Text-to-Speech (TTS)
Overview
TTS services convert the LLM's text output back into natural-sounding audio for the caller.
Supported Providers
Cartesia
State-of-the-art low-latency voice synthesis.
from piopiy.services.cartesia.tts import CartesiaTTSService
tts = CartesiaTTSService(
api_key="YOUR_CARTESIA_KEY",
voice_id="9581E290-7F04-4B24-A619-216CC9C6C1B1"
)
ElevenLabs
High-quality, realistic voices with emotional depth.

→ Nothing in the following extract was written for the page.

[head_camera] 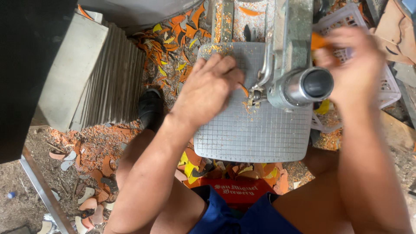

from piopiy.services.elevenlabs.tts import ElevenLabsTTSService
tts = ElevenLabsTTSService(
api_key="YOUR_ELEVENLABS_KEY",
voice_id="pNInz6ovfV9PZpgP7Dsn"
)
Deepgram TTS (Aura)
Optimized for high-speed streaming conversations.
from piopiy.services.deepgram.tts import DeepgramTTSService
tts = DeepgramTTSService(
api_key="YOUR_DEEPGRAM_KEY",
voice_id="aura-asteria-en"
)
Performance Features
- Audio Streaming: Audio is streamed in chunks to ensure playback starts immediately.
- Voice Customization: Adjust speed, pitch, and stability depending on the provider.
- Caching: Frequently used phrases can often be cached by providers to reduce costs and latency.
Best Practices
- Sample Rate: Ensure the TTS output sample rate matches your transport requirements (24kHz is common).
- Voice Selection: Choose voices that match your agent's persona for a better user experience.